### EXERCISE DESCRIPTION
Your output should be the line with "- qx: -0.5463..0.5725" plus all following lines to the end of the records, exactly as written and nothing more.

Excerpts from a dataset
+===+

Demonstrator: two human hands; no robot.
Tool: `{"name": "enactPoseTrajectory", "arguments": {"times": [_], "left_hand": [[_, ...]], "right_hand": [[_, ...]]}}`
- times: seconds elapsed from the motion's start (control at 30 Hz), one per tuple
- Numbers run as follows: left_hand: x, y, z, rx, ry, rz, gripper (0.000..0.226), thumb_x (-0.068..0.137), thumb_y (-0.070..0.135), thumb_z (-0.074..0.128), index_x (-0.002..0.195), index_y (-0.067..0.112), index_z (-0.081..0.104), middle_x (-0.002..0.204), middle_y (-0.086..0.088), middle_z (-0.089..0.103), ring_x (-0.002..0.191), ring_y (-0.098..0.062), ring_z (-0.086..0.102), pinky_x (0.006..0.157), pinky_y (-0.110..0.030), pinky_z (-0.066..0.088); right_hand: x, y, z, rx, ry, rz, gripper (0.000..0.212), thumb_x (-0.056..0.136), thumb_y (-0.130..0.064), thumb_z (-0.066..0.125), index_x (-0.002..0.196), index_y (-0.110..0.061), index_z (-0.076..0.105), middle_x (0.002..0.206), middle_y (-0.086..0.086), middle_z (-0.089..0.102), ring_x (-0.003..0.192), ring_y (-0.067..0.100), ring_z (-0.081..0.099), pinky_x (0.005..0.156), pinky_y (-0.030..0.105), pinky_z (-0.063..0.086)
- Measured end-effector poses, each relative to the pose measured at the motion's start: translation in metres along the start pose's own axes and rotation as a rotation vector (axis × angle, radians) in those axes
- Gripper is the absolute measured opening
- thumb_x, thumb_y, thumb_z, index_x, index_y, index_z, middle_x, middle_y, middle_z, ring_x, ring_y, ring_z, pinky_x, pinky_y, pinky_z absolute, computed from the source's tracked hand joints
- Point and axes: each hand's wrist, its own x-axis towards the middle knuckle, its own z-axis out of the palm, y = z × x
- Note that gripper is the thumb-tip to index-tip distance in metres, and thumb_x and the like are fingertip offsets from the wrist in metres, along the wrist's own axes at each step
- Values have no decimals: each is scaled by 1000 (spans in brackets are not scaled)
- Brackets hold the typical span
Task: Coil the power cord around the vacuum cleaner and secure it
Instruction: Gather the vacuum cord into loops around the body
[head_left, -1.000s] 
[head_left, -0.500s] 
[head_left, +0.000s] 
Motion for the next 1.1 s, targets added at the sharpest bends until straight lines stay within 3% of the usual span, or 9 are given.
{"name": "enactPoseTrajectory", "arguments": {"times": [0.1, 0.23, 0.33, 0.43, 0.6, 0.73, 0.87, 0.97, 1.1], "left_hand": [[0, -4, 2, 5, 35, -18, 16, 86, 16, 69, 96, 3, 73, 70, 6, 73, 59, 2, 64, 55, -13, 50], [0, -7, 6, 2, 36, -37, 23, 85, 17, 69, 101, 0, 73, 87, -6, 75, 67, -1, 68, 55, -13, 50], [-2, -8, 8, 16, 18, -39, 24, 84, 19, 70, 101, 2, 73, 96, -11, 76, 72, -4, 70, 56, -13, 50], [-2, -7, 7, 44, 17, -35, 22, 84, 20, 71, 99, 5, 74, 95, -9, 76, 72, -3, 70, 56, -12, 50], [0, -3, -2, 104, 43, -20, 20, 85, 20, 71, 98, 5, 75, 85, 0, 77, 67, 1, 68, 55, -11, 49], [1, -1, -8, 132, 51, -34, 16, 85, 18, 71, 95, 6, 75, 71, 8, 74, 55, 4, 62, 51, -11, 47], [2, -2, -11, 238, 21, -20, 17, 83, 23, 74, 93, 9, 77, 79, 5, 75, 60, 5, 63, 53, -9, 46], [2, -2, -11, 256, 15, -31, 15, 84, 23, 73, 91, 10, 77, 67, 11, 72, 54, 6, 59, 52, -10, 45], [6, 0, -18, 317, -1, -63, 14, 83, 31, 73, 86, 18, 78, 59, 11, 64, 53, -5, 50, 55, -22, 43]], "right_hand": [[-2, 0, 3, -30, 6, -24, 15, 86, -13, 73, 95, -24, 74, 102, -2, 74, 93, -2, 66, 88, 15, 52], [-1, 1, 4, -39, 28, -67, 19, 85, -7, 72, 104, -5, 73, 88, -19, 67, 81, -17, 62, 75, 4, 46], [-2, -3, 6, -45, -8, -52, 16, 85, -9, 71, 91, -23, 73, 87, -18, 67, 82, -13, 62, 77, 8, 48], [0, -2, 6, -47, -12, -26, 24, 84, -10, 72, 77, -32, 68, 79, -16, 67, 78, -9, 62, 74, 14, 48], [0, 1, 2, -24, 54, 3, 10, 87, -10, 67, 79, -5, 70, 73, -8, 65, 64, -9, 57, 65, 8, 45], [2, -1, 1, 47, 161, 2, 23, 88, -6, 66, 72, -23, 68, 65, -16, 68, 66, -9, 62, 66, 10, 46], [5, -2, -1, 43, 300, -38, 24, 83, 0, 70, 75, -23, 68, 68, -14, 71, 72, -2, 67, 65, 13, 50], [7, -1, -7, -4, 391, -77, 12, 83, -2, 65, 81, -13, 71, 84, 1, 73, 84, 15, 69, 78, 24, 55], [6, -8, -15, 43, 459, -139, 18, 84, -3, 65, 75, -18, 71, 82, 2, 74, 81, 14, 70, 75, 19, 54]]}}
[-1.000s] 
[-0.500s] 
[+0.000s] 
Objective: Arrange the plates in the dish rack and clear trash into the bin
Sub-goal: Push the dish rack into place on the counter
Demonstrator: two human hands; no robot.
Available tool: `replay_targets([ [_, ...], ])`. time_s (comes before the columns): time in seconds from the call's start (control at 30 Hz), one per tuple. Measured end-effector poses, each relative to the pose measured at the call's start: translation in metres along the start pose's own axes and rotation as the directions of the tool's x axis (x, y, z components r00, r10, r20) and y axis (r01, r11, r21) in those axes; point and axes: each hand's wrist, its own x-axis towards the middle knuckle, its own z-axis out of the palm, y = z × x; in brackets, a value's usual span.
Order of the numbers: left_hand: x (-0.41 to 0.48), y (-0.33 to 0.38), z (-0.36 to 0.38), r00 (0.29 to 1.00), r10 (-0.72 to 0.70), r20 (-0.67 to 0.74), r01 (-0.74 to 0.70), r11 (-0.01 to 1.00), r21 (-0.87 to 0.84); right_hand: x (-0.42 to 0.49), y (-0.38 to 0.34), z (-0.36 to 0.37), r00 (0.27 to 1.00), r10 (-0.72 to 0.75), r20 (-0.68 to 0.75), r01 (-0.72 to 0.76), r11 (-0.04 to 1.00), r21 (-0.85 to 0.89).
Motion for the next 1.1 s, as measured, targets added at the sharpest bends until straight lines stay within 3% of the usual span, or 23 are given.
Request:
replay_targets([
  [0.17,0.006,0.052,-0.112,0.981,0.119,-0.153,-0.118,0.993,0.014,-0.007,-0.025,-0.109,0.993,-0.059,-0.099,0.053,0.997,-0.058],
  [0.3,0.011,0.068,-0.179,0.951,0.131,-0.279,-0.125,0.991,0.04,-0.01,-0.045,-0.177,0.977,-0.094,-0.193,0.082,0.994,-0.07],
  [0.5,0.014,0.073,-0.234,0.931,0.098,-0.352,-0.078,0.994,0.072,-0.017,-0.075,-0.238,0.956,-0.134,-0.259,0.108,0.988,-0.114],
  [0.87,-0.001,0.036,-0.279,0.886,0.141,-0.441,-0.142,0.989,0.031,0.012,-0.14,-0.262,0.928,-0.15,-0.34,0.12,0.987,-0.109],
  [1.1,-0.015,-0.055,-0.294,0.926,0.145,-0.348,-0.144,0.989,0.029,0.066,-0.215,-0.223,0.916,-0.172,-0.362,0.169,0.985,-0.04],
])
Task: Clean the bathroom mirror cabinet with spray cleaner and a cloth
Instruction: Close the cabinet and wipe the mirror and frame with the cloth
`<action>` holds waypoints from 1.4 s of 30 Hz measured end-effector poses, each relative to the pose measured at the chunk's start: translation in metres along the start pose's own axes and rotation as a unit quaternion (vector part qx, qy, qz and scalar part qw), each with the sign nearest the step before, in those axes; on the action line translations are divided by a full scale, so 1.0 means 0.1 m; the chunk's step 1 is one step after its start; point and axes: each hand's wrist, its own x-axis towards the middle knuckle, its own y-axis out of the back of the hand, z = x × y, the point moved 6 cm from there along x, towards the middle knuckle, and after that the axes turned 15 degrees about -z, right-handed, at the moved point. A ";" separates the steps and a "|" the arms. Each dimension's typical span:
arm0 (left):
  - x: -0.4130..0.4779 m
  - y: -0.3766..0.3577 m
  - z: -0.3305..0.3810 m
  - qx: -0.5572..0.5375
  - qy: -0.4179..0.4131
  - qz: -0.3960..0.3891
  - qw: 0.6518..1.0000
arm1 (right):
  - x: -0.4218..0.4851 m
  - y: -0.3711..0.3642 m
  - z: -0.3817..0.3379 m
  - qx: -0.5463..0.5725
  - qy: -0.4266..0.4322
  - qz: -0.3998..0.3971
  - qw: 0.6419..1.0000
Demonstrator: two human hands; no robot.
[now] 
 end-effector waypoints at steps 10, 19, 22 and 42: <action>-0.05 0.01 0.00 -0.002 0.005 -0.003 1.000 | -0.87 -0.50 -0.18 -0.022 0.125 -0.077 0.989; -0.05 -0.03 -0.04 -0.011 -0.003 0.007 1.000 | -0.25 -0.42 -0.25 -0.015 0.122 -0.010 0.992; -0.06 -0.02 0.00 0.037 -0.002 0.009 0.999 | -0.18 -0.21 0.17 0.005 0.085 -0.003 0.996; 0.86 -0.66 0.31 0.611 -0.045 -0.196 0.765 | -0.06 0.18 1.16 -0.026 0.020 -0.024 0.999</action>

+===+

### SOLUTION FOR THIS EXERCISE
  - qx: -0.5463..0.5725
  - qy: -0.4266..0.4322
  - qz: -0.3998..0.3971
  - qw: 0.6419..1.0000
Demonstrator: two human hands; no robot.
[now] 
 end-effector waypoints at steps 10, 19, 22 and 42: <action>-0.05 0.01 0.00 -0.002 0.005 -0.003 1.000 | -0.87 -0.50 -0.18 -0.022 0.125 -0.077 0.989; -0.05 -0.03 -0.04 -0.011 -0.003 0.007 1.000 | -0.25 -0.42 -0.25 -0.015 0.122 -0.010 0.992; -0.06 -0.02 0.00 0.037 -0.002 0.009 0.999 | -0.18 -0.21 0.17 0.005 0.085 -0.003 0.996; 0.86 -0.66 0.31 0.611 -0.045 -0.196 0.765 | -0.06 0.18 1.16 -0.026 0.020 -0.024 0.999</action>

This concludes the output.